## Problem statement
Images are not wanted; transcribe the rest of the listing exactly.

## The data
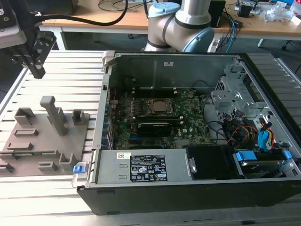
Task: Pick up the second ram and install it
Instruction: 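Reach for the second ram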
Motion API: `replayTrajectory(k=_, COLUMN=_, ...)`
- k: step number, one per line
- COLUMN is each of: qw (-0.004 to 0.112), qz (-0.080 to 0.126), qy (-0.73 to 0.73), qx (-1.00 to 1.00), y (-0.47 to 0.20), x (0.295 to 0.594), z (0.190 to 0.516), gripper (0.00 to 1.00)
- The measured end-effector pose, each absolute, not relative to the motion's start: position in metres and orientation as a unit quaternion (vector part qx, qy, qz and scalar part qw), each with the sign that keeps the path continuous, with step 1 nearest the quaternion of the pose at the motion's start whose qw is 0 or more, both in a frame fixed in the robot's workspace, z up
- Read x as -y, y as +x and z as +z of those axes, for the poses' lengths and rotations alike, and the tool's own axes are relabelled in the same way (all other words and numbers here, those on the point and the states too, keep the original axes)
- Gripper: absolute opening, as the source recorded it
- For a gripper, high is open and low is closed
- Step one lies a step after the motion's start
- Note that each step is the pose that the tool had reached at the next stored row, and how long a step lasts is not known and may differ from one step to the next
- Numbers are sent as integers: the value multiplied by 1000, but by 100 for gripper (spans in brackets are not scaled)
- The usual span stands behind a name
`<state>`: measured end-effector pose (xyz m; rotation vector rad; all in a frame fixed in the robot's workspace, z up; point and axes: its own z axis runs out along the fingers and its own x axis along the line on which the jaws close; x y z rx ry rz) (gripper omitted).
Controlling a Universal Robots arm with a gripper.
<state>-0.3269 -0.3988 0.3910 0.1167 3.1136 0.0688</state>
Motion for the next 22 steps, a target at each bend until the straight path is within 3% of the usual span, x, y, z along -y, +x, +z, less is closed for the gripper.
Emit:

## Reply
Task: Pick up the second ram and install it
Instruction: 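Reach for the second ram
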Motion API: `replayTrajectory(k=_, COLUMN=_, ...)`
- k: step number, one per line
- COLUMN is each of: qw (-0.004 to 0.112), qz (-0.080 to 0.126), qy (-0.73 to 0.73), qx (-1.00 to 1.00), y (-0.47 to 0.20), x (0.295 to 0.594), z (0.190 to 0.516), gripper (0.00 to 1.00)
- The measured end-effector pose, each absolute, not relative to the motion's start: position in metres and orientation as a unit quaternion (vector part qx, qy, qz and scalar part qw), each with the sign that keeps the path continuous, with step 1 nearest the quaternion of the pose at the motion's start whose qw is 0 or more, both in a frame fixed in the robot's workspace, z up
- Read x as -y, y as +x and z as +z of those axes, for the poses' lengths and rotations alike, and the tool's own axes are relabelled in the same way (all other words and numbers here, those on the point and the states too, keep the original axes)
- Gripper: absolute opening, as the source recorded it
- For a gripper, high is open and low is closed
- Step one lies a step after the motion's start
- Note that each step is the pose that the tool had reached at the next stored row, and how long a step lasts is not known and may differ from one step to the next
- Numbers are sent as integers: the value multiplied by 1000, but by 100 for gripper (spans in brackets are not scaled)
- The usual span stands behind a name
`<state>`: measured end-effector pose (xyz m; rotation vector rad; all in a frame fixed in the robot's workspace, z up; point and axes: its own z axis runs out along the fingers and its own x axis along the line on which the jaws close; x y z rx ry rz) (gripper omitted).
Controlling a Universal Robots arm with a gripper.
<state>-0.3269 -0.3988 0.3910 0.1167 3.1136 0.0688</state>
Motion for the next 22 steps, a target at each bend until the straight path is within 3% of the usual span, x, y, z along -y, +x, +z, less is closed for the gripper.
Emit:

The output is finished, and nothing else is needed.